Like footless domino [1], if consecutive monotonic static CMOS gates use the same evaluate/precharge clock, then a DC path to ground through the precharge devices will exist whenever a gate whose inputs are still high is in precharge. To eliminate the DC path to ground from occuring, two constraints must be met. The first constraint is a gate must be in evaluation before a conducting path in its evaluation network is created. The second constraint is a conducting path in a gate's evaluation network must not exist when going into precharge. To enforce these two constraints, a clocking scheme in which precharge clocks are delayed can be used.

The difficulty with assigning high  $V_T$  devices in a traditional static CMOS network is due to the inability of knowing whether a certain device will be on or off. Given stable inputs, a static gate will have a conducting network and a non-conducting network. A conducting network provides a path from either  $V_{DD}$  or ground to the output node. In order to reduce leakage, all paths through the non-conducting network must be through a high  $V_T$  device that is off. Otherwise, a path from  $V_{DD}$  to ground would exist through low  $V_T$  devices. Since a given device in the non-conducting network cannot be guaranteed to be off, making it a high  $V_T$  device may not reduce static power dissipation.

However, the monotonic nature of monotonic static allows all devices in either the precharge or evaluation networks to be turned off. Forcing all devices in precharge networks, which are high  $V_T$ , to be off will reduce standby

static power. This can be accomplished by forcing all monotonic static CMOS gates to evaluate true. Leakage is further reduced since the devices in the precharge network are very small. Reducing standby static power with monotonic static CMOS does not affect performance because all devices in the evaluation network can be low  $V_T$ . An example of a LS gate using dual  $V_T$  technology is shown in Fig. 3. The clocked precharge device should be high  $V_T$  to reduce leakage power during standby operation.



Fig. 3 Use of high and low  $V_T$  devices in a LS gate.

Because monotonic static CMOS allows for a very slow pull-up for LS gates, fast wide fanin NOR and AOI gates can be used. Likewise, fast wide fanin NAND and OAI gates can be used for HS gates. The use of these types of gates helps remove the need for extra precharge devices in the critical evaluation path, but it may still be necessary to insure that internal nodes in the precharge path are fully precharged to ground or  $V_{DD}$  in order to prevent charge sharing problems, as shown in Fig. 4.

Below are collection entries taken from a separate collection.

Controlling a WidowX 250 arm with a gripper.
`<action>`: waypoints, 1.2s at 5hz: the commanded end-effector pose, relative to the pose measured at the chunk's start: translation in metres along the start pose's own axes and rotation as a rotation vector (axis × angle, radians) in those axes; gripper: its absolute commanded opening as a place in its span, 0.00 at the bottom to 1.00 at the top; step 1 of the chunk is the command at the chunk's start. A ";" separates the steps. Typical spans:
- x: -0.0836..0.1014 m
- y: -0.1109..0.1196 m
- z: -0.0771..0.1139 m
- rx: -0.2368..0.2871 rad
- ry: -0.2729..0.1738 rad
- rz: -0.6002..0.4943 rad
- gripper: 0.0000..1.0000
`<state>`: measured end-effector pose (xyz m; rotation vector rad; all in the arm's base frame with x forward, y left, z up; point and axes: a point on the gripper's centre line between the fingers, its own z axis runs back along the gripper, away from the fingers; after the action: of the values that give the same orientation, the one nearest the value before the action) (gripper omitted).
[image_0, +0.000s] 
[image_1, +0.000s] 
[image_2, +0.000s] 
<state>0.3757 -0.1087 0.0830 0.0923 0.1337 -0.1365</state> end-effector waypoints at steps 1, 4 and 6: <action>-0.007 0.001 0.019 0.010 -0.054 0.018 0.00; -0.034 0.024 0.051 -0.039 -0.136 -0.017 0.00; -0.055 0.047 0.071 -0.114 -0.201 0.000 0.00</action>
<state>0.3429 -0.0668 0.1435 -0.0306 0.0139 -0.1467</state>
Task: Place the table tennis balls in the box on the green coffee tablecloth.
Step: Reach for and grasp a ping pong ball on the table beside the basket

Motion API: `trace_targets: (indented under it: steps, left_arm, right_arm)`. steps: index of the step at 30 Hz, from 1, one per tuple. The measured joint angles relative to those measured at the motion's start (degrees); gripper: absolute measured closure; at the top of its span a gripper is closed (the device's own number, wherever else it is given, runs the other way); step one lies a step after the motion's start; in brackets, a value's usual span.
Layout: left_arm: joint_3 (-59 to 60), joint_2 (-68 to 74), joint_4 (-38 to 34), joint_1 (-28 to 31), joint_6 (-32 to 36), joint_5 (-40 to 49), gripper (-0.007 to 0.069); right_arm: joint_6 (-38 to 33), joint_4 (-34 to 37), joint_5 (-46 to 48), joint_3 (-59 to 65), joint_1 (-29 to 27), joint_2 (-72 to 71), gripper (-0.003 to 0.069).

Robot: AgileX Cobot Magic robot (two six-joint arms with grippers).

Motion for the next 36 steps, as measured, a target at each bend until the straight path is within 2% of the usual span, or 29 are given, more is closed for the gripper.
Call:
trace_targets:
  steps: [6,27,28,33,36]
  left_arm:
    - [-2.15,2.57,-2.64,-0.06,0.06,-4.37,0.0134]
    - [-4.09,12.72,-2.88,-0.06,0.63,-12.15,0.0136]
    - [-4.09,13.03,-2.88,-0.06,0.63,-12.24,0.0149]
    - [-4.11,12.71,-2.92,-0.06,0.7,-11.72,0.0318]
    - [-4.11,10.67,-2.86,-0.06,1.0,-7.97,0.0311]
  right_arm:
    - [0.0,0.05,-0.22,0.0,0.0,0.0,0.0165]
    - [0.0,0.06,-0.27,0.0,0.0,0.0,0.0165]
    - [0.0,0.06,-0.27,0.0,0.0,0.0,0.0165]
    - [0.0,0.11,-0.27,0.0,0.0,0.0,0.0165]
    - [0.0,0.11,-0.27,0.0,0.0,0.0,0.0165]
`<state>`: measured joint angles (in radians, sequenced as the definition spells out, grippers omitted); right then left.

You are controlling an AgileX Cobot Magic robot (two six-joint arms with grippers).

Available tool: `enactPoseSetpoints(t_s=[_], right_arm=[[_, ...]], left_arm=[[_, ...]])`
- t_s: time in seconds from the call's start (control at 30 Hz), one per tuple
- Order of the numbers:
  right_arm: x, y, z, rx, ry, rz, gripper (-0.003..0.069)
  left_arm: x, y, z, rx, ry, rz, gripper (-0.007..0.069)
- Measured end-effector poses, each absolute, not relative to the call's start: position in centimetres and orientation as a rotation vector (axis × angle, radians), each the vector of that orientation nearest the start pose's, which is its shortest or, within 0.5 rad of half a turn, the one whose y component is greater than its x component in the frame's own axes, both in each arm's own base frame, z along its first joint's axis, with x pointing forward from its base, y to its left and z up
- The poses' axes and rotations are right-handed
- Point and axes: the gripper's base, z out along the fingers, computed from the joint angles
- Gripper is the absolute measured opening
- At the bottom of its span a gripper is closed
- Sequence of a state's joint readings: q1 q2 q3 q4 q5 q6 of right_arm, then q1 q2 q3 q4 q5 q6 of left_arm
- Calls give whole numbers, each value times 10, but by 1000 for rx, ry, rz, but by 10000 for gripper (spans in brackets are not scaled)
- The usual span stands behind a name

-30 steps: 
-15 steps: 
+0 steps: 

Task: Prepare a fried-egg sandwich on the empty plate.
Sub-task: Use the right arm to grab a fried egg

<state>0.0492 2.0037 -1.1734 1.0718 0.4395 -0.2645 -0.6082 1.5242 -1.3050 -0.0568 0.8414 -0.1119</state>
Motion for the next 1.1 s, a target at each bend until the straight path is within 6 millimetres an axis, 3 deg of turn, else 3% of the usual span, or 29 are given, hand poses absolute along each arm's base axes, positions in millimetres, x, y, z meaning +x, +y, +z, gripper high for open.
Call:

Fig. 4 Example of fast LS NOR6.

# 4. Synthesis of Monotonic Static CMOS

Monotonic logic is inherently non-inverting and must be mapped to a network that does not contain intermediate inversions. The removal of intermediate inverters within a logic network can be accomplished by finding a unate representation for the network. However, generating a unate network from a binate random logic network may require logic duplication since separate logic cones for both positive and negative signal phases may be needed.

After a unate network representation has been created, the network can be technology mapped to monotonic static CMOS gates. Our approach uses a concurrent two-coloring and technology mapping algorithm [9] to merge a unate network's non-inverting functions into an alternating pattern of LS and HS gates. There are two ways to implement a non-inverting function. One way is to pair a LS gate with an inverter (non-inverting function 1 in Fig. 5), another is

to pair an inverter with a HS gate (non-inverting function 5 in Fig. 5). Fig. 5 shows a network of non-inverting functions 1-6 and the resulting colored network of inverting functions. Since the internal inverters cancel out, only the gates labeled with a L or H will remain. Notice that the original non-inverting functions 1-6 are preserved throughout the network (i.e. we maintain logical correctness, since inverter cancellation takes place between every L-H connection).



Fig. 5 Coloring a non-inverting network.

Unfortunately, not every network can be two-colored. A modification to the two-coloring algorithm is needed to resolve color conflicts caused by an uneven difference in the number of gates between two reconvergent fanout paths. The conflict resolution scheme for monotonic static CMOS is shown in Fig. 6. The non-inverting functions in Fig. 6 are represented by squares (the gates embedded within each square form a non-inverting function). Color conflicts are resolved by placing a dual output gate at the root of the reconvergent fanout paths. This allows a valid two-coloring of the network since both LS and HS gates may be driven. The logic network maintains its correctness since the original non-inverting functions are still preserved.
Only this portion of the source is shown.